- Differential diagnosis: superior vena cava syndrome

= Pemberton's sign =

The Pemberton's sign is a physical examination tool used to demonstrate the presence of latent pressure in the thoracic inlet. The sign is named after Hugh Pemberton, who characterized it in 1946.

The Pemberton maneuver is achieved by having the patient elevate both arms (usually 180 degrees anterior flexion at the shoulder) until the forearms touch the sides of the face. A positive Pemberton's sign is marked by the presence of facial congestion and cyanosis, as well as respiratory distress after approximately one minute.

==Causes==
A positive Pemberton's sign is indicative of superior vena cava syndrome (SVC), commonly the result of a mass in the mediastinum.
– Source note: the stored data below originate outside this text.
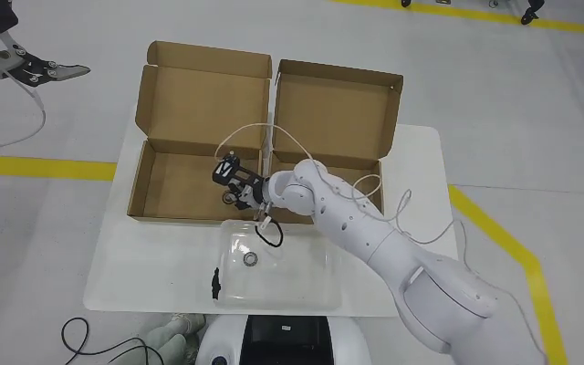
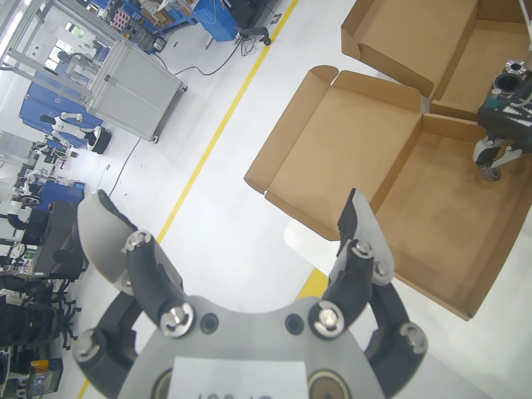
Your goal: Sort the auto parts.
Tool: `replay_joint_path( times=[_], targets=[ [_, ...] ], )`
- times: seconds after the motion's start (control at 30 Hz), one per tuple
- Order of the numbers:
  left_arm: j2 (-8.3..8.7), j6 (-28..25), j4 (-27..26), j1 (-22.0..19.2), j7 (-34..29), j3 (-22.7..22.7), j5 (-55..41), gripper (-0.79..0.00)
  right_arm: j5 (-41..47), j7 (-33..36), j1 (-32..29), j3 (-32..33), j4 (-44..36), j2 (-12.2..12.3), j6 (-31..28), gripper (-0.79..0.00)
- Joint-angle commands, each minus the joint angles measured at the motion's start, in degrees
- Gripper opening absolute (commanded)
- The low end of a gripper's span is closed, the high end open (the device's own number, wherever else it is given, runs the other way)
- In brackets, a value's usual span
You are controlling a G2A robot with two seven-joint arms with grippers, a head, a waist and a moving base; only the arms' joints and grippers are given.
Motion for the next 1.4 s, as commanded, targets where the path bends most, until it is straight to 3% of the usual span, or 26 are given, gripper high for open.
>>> replay_joint_path(
  times=[0.0,0.13,0.27,0.4,0.6,0.73,0.97,1.13,1.2,1.37],
  targets=[
    [0.0,0.0,0.0,0.0,0.0,0.0,0.0,0.0,0.04,0.3,0.51,-0.36,1.2,-0.73,-0.43,-0.785],
    [0.0,0.0,0.0,0.0,0.0,0.0,0.0,0.0,-0.19,0.47,1.37,-0.96,3.69,-2.22,-0.39,-0.785],
    [0.0,0.0,0.0,0.0,0.0,0.0,0.0,0.0,-0.42,0.32,2.01,-1.19,5.88,-3.42,-0.38,-0.69],
    [0.0,0.0,0.0,0.0,0.0,0.0,0.0,0.0,-0.92,-0.14,2.53,-1.31,7.56,-4.39,-0.85,-0.662],
    [0.0,0.0,0.0,0.0,0.0,0.0,0.0,0.0,-2.49,-2.53,3.39,-1.24,8.51,-5.49,-1.71,-0.708],
    [0.0,0.0,0.0,0.0,0.0,0.0,0.0,0.0,-4.13,-5.15,3.88,-0.67,6.71,-5.51,-3.09,-0.671],
    [0.0,0.0,0.0,0.0,0.0,0.0,0.0,0.0,-9.03,-6.37,2.62,1.05,-3.03,-3.57,-4.48,-0.656],
    [0.0,0.0,0.0,0.0,0.0,0.0,0.0,0.0,-11.88,-2.9,-0.6,3.8,-12.36,-0.88,-4.4,-0.613],
    [0.0,0.0,0.0,0.0,0.0,0.0,0.0,0.0,-12.64,-1.35,-2.29,5.15,-16.41,0.32,-5.31,-0.653],
    [0.0,0.0,0.0,0.0,0.0,0.0,0.0,0.0,-14.01,2.97,-7.43,8.63,-26.84,3.33,-8.72,-0.634]
  ],
)
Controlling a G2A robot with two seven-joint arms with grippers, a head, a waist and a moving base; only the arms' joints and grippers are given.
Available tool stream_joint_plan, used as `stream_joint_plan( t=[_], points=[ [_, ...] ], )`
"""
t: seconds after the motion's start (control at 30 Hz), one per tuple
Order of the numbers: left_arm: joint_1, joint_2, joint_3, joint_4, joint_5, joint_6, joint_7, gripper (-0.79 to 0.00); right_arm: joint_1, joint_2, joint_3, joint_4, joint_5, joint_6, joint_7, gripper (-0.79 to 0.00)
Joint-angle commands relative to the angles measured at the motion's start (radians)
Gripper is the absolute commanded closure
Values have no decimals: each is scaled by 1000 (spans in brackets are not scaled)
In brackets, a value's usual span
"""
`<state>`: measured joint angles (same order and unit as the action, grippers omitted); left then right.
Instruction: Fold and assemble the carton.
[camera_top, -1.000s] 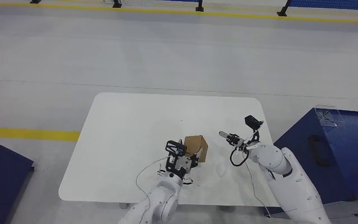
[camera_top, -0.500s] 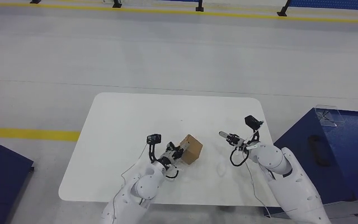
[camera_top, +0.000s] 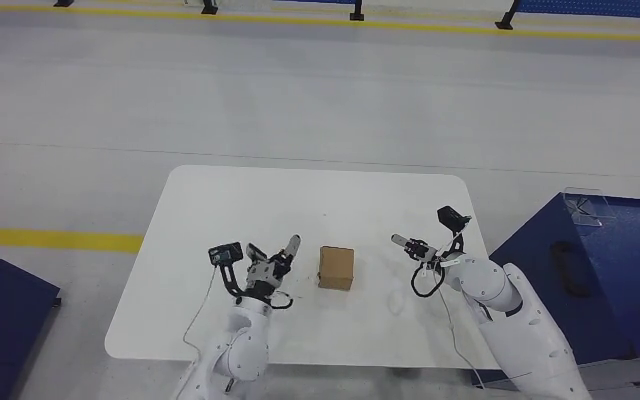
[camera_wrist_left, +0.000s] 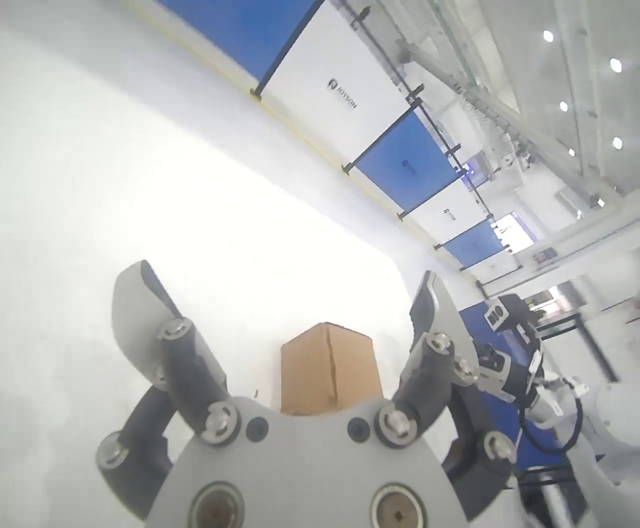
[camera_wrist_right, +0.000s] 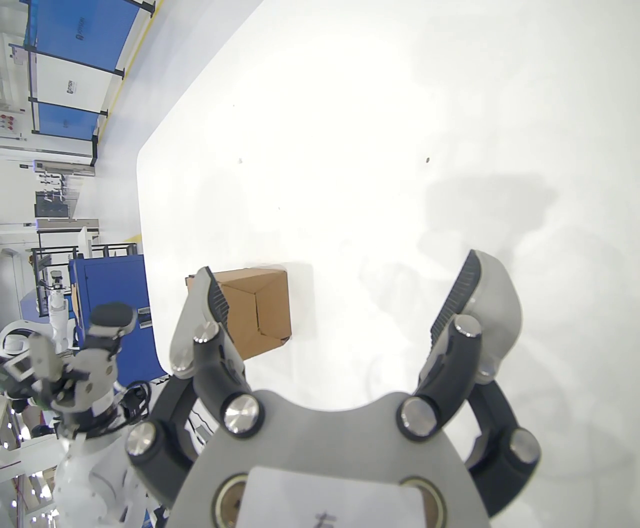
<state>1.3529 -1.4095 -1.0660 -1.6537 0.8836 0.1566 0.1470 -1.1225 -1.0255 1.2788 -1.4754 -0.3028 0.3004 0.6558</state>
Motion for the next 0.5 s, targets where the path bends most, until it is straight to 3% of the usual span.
stream_joint_plan(
  t=[0.0,0.1,0.17,0.27,0.47],
  points=[
    [-9,-2,76,-35,272,106,-16,0,0,0,0,0,0,0,0,-785],
    [-57,-14,187,4,555,223,-79,0,0,0,0,0,0,0,0,-785],
    [-104,-27,248,48,659,258,-171,0,0,0,0,0,0,0,0,-785],
    [-172,-50,296,101,698,274,-316,0,0,0,0,0,0,0,0,-785],
    [-230,-81,346,174,705,247,-439,0,0,0,0,0,0,0,0,-785]
  ],
)
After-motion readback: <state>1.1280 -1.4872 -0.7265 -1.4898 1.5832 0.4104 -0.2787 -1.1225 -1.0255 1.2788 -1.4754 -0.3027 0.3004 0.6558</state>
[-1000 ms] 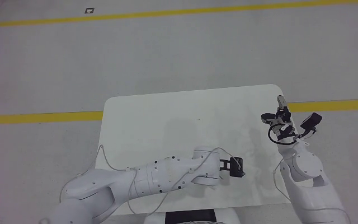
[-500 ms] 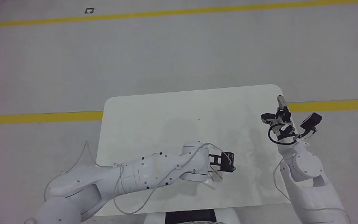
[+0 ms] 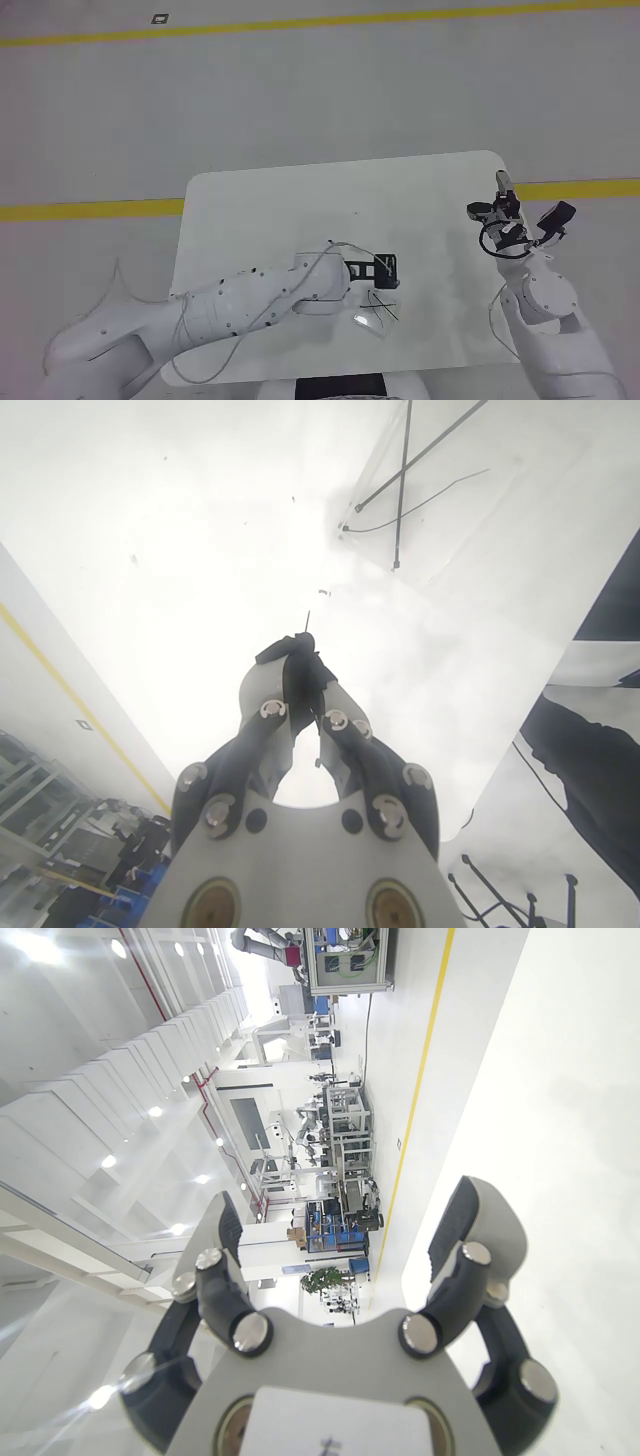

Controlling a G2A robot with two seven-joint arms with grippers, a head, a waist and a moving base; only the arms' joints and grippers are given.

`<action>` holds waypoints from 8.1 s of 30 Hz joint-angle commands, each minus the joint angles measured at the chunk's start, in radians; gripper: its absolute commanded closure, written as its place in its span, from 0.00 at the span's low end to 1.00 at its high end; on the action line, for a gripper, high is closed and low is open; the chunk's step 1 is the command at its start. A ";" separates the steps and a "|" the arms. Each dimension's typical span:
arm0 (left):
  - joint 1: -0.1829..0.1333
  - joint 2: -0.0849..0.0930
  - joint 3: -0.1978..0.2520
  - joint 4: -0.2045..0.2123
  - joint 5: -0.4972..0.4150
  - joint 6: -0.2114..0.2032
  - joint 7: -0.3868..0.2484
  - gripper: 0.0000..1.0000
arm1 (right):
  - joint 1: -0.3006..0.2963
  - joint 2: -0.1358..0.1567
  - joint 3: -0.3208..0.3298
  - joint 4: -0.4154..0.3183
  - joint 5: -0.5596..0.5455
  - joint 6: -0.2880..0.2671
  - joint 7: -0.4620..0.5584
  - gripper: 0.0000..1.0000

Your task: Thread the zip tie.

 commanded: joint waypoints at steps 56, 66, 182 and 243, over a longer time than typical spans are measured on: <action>0.595 0.311 -0.697 -0.090 -0.368 -0.017 0.948 1.00 | 0.000 0.000 0.000 0.000 0.000 0.000 0.000 0.00; 0.600 0.341 -0.693 -0.067 -0.451 -0.017 1.020 1.00 | 0.000 0.000 0.000 0.000 0.000 0.000 0.000 0.00; 0.430 0.075 -0.362 0.299 -1.173 -0.017 1.559 1.00 | 0.095 -0.080 -0.483 0.084 -0.086 -0.340 0.297 0.67; 0.430 0.075 -0.362 0.299 -1.173 -0.017 1.559 0.00 | 0.084 -0.118 -0.461 0.089 -0.275 -0.340 0.208 1.00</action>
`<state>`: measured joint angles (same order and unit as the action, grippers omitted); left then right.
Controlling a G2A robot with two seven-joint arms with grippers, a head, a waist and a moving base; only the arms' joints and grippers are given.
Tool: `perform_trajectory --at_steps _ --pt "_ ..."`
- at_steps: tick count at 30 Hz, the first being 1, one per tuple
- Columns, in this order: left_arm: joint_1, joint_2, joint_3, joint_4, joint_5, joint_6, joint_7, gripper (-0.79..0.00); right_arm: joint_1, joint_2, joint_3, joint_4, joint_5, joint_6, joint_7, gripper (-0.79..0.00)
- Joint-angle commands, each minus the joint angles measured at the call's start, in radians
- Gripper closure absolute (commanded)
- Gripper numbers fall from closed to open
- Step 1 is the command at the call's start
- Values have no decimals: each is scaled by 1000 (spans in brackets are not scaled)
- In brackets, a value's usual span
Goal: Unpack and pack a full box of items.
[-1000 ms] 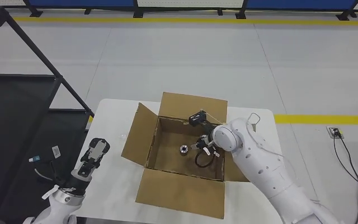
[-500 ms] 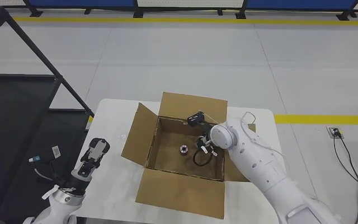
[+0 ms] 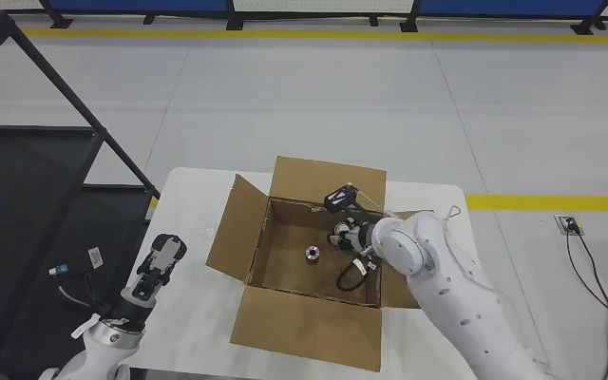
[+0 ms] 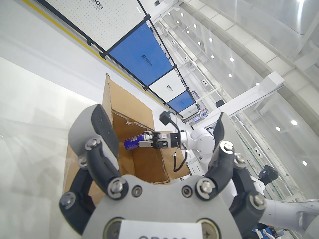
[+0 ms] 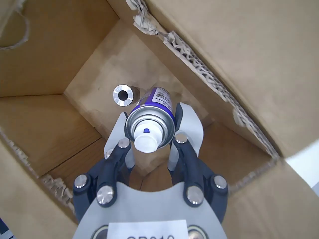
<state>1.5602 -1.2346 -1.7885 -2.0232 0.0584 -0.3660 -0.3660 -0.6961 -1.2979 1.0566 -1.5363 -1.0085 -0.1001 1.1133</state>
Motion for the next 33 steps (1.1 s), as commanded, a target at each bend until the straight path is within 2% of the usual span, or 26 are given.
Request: perform_trajectory --at_steps 1,5,9,13,16,20,24,33 --pt "0 0 0 0 0 0 0 -785 -132 23 84 -208 -55 13 -19 0" --pt "0 0 0 0 0 0 0 -785 -362 56 245 -480 -149 46 -88 0" --pt "0 0 0 0 0 0 0 -785 -597 74 455 -647 -152 74 -214 0" --pt "0 0 0 0 0 0 0 -785 -796 81 656 -668 -64 56 -329 0" --pt "0 0 0 0 0 0 0 -785 -877 84 764 -610 21 4 -373 0" --pt "0 0 0 0 0 0 0 -785 -912 88 831 -516 113 -60 -406 0" --pt "0 0 0 0 0 0 0 -785 -905 95 850 -441 148 -115 -393 0" --pt "0 0 0 0 0 0 0 -785 -753 115 756 -276 54 -143 -216 0"
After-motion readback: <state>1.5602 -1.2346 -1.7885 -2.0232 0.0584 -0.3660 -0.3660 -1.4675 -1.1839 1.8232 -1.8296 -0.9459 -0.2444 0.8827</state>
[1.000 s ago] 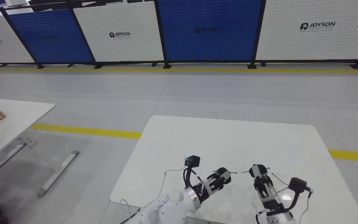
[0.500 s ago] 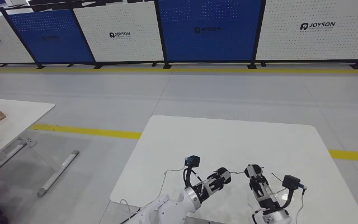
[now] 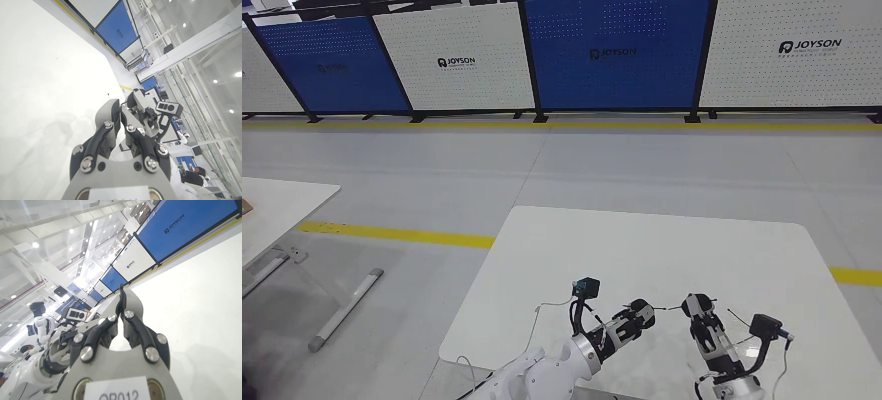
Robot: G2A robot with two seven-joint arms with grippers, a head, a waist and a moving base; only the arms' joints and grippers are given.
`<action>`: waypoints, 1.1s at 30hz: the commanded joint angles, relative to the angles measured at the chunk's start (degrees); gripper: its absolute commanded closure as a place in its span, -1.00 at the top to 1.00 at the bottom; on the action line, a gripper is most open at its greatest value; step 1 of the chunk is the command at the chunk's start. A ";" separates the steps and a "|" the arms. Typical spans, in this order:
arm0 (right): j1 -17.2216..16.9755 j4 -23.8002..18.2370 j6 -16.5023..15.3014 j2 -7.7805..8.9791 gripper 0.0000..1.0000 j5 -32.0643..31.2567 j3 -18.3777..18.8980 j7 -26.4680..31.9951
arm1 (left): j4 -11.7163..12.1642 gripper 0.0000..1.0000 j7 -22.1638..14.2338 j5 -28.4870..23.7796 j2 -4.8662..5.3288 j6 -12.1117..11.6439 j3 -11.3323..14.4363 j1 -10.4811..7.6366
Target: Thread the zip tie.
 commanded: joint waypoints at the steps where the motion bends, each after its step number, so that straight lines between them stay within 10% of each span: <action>1: 0.17 0.14 0.10 -0.11 -1.00 -0.13 -0.16 0.13 | 0.00 -1.00 0.00 0.00 0.00 0.00 0.00 0.00; 21: 0.40 0.91 -1.85 -0.68 -1.00 1.98 0.40 1.56 | 0.00 -1.00 0.00 0.00 0.00 0.00 0.00 0.00; 33: 0.40 0.91 -1.85 -0.68 -1.00 1.98 0.40 1.56 | -2.10 -1.00 -7.56 6.98 1.03 1.04 -1.79 -1.01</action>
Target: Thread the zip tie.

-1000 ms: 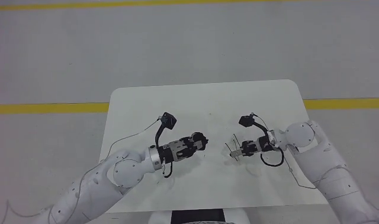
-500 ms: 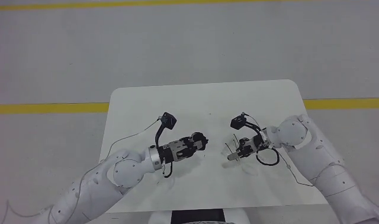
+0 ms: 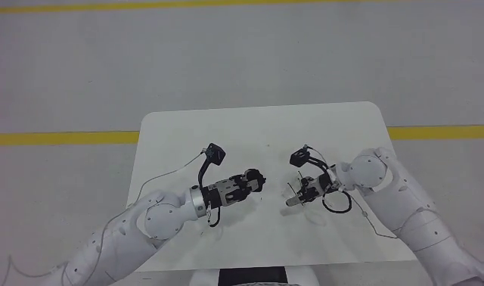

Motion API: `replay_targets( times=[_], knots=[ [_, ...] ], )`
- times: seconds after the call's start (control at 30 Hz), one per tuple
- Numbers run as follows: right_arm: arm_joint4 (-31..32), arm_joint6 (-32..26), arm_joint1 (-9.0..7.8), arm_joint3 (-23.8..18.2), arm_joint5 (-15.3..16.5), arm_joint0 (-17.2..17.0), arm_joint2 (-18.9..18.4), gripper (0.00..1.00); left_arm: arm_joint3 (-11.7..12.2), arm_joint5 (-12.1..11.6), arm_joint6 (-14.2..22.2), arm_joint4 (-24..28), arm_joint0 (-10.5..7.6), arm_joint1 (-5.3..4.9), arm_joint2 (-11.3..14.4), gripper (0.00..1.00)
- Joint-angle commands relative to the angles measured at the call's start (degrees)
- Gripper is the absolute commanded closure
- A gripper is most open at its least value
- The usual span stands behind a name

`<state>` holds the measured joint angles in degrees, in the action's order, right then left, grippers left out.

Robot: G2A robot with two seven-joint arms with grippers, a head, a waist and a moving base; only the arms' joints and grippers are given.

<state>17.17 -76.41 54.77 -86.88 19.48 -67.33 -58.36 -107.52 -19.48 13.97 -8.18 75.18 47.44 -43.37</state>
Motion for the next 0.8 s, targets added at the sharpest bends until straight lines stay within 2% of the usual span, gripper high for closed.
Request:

Although the sign is most commonly described in patients with substernal goiters where the goiter "corks off" the thoracic inlet, the maneuver is potentially useful in any patient with adenopathy, tumor, or fibrosis involving the mediastinum. SVC syndrome has been observed as a result of diffuse mediastinal lymphadenopathy of various pathologies such as cystic fibrosis and Castleman’s disease. Park et al. reported enlarged cervical lymph nodes associated with hemophagocytic lymphohistiocytosis as the cause of internal jugular vein compression, which presented clinically similar to SVC syndrome.